- _WHAT THE TASK REQUIRES_: Below are records; reproduce exactly the lines from the one that has "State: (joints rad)" through the one that has "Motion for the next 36", ends included, and nothing more.

Data items:

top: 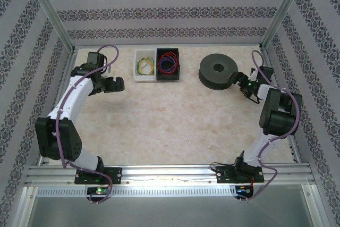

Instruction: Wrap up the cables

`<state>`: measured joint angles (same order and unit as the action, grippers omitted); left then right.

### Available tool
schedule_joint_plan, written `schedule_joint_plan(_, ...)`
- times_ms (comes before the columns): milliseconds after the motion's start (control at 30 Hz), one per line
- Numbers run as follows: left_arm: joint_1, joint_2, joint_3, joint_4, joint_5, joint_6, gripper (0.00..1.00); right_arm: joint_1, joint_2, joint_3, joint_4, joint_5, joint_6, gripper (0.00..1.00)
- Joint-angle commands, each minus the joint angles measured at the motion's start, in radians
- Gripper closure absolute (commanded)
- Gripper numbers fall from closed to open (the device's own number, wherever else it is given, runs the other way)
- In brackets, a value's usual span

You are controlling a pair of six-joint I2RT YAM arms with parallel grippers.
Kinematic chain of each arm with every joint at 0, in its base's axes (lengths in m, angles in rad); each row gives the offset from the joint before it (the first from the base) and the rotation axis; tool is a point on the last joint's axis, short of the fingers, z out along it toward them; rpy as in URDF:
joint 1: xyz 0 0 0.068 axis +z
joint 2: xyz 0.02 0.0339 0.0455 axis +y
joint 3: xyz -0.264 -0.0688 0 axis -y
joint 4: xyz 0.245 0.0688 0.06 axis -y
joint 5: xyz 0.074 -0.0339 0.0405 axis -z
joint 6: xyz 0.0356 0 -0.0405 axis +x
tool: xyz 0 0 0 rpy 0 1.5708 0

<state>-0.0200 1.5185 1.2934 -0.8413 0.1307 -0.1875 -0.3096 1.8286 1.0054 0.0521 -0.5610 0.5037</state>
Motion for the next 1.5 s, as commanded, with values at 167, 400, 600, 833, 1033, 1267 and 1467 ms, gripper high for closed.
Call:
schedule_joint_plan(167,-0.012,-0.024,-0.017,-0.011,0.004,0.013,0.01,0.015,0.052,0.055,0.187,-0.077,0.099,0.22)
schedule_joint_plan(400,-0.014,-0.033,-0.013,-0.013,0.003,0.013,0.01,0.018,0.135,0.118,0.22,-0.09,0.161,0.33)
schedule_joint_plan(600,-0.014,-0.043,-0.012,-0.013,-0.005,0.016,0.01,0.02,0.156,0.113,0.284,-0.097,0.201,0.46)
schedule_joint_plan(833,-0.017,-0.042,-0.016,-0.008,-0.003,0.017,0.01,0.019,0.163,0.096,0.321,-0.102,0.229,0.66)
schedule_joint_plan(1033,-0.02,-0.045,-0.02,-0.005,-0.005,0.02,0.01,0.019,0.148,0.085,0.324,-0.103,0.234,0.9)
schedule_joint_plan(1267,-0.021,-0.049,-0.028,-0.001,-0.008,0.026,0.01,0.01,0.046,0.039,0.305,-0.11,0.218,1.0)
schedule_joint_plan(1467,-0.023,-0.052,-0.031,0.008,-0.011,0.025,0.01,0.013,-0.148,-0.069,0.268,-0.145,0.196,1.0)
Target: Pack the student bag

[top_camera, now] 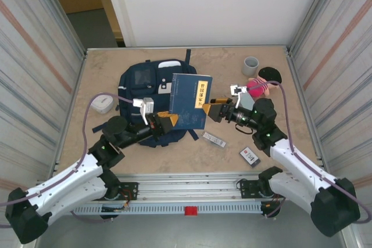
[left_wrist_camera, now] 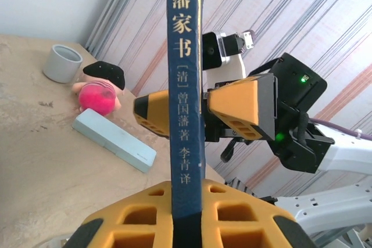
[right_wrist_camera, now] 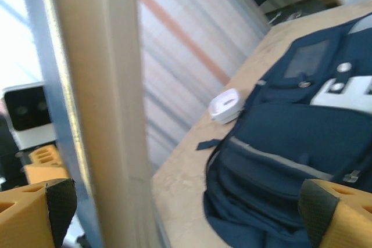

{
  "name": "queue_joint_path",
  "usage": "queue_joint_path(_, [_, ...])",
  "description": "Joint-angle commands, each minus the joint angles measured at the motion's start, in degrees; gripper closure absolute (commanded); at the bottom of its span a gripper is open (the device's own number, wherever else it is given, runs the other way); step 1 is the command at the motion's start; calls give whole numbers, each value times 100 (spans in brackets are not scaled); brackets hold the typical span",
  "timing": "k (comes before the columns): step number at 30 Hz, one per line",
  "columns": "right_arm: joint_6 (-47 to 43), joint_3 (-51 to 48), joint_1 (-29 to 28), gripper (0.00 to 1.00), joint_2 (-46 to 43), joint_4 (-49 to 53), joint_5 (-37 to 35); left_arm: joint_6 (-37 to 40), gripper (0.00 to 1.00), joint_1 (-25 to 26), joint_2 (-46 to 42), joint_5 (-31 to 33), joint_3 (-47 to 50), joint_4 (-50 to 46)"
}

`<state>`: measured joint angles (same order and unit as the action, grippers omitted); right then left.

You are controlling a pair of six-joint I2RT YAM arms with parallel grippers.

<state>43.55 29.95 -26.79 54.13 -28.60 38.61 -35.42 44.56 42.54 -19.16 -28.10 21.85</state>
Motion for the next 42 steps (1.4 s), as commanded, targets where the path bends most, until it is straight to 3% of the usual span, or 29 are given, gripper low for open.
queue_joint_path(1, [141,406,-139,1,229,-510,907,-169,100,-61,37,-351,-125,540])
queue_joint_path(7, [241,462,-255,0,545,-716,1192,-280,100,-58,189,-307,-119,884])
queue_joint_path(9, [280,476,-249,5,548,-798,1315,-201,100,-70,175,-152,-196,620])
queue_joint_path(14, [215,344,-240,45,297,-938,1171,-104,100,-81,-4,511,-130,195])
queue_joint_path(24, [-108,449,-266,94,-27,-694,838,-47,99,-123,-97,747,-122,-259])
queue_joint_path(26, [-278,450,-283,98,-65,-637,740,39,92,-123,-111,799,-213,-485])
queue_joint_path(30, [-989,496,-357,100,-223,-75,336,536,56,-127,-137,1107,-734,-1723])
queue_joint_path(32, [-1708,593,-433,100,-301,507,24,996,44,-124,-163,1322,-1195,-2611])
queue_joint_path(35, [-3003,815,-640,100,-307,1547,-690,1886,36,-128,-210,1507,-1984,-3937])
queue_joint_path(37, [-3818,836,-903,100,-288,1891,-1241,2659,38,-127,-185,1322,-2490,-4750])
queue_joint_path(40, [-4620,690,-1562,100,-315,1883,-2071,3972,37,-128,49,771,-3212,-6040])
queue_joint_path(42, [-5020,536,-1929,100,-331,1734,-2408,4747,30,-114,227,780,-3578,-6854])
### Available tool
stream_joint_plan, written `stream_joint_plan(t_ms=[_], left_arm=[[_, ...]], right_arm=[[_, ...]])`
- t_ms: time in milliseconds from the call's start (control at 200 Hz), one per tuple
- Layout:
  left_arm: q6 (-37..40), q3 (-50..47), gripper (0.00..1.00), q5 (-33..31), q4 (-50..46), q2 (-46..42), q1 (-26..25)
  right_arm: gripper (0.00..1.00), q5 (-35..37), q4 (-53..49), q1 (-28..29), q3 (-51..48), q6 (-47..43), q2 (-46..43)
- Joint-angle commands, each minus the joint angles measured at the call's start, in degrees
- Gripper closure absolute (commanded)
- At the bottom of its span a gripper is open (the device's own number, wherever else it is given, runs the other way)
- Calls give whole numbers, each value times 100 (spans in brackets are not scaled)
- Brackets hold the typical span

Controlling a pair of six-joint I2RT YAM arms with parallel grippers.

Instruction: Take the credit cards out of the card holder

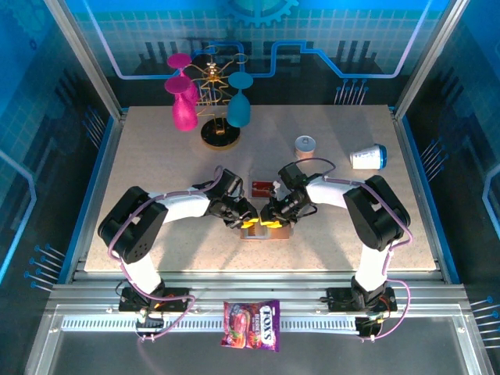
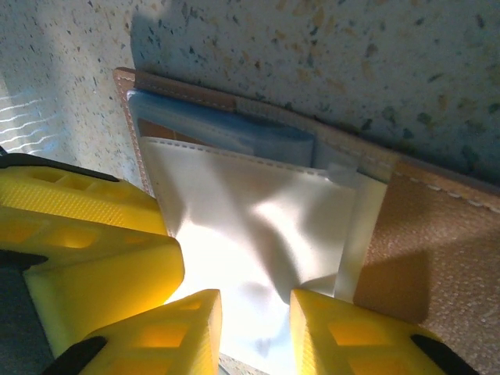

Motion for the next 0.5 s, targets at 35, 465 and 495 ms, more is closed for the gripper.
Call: stream_joint_plan(t_ms=[35, 465, 495], left_arm=[[-60, 120, 78, 166, 131, 62, -44], [-86, 77, 80, 201, 233, 24, -53], [-84, 87, 80, 199, 233, 14, -45]], right_arm=[[69, -68, -18, -69, -60, 71, -182], [69, -10, -144, -75, -40, 98, -419], [69, 6, -173, -78, -29, 98, -455]])
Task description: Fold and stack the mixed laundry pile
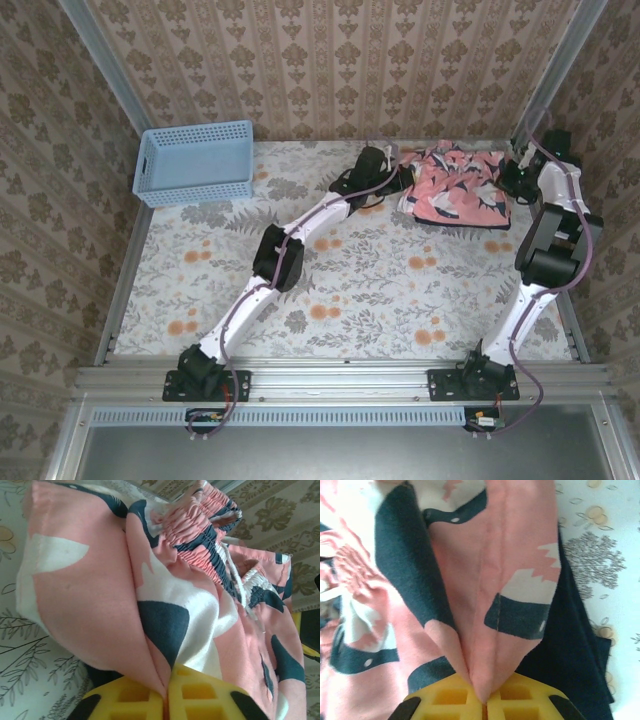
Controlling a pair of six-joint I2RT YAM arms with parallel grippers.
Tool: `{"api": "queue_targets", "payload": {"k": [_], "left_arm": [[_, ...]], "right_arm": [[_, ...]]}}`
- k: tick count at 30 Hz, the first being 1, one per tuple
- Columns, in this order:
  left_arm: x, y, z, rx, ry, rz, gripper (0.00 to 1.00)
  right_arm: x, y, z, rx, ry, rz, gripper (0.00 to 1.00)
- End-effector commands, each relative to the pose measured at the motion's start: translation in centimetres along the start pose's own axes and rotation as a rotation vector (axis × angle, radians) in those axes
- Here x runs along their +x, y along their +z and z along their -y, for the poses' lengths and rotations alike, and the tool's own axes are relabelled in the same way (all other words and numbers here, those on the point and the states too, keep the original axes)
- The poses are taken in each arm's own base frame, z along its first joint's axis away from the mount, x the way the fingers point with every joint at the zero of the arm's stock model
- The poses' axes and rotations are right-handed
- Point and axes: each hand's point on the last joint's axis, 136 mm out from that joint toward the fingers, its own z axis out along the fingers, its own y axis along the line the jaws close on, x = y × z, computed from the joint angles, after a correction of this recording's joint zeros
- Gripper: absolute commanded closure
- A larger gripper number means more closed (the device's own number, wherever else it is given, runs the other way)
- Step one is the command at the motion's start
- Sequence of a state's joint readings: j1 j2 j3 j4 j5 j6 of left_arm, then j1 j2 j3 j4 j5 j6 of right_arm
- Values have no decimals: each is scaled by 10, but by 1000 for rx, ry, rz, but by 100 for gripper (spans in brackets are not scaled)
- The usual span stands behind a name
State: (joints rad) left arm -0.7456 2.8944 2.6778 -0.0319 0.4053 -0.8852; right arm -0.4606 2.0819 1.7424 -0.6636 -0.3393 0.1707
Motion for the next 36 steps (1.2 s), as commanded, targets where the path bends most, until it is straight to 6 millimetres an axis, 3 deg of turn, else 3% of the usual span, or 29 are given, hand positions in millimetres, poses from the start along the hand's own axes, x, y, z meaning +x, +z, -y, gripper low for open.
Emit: {"api": "queue_targets", "payload": {"k": [1,2,3,4,6,7,10,15,18,21,25,27,29,32,36], "left_arm": [[-17,-2,13,42,-8,59,75],[-17,-2,13,44,-12,57,59],[-16,-2,14,50,-15,52,33],[-17,-3,14,49,-19,46,1],[-17,-7,18,50,-15,26,0],[-19,-11,21,48,-2,14,0],[-26,-31,28,2,66,-25,0],[-46,-94,29,-165,245,-3,0],[-57,-142,29,-229,309,23,0],[-61,-194,24,-270,352,52,0],[-50,-274,-3,-366,344,73,0],[-38,-316,-19,-412,311,79,0],[-30,-371,-49,-526,289,117,0],[-7,-435,-80,-673,291,163,0],[10,-505,-111,-826,256,268,0]], "right_arm": [[-3,11,27,80,41,23,74],[-4,11,28,86,46,26,63],[-5,10,27,87,50,29,48],[-6,7,26,86,50,35,29],[-10,-4,25,101,57,64,6],[-11,-11,25,111,59,83,0],[-15,-40,20,146,54,152,0],[-1,-82,-8,201,-34,235,0],[21,-97,-36,169,-104,281,0],[56,-102,-67,108,-206,330,0],[109,-101,-107,51,-398,416,0],[129,-94,-110,30,-429,457,0],[148,-87,-108,15,-443,500,0],[161,-82,-108,-26,-442,583,0],[166,-70,-113,-20,-499,638,0]]}}
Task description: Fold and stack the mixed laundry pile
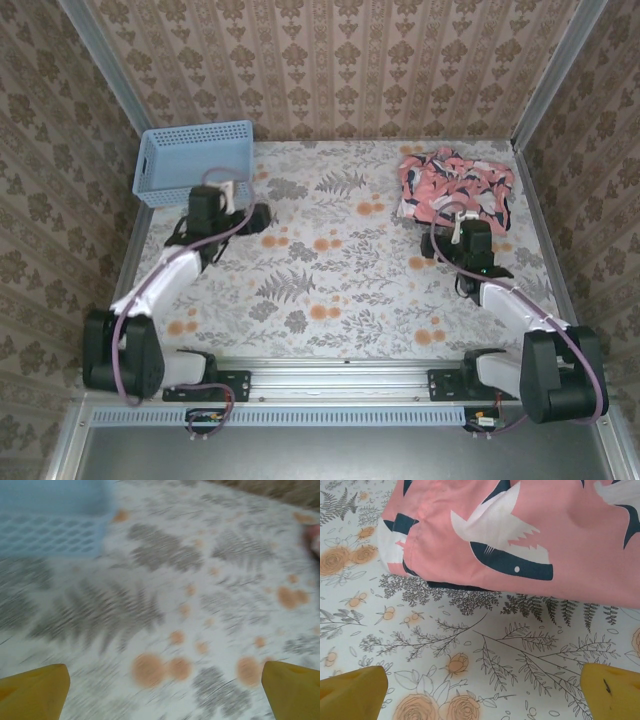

- _SOLUTION TO THIS EXERCISE_:
State: (joints rad) left arm -0.7456 2.8944 2.6778 -0.0319 0.4053 -0.8852; right arm -0.4606 2.0819 1.7424 -0.6636 -0.3393 0.1707
Motion for the next 36 steps (1.2 s), as commanded, targets where the path bends most, until it is straight to 6 millimetres an axis, 3 deg of turn, else 3% of the usual span, or 29 are given, hand positions in millimetres, poses from the start along the hand's own axes, x, y, z meaning +x, +z, -y, gripper low for open.

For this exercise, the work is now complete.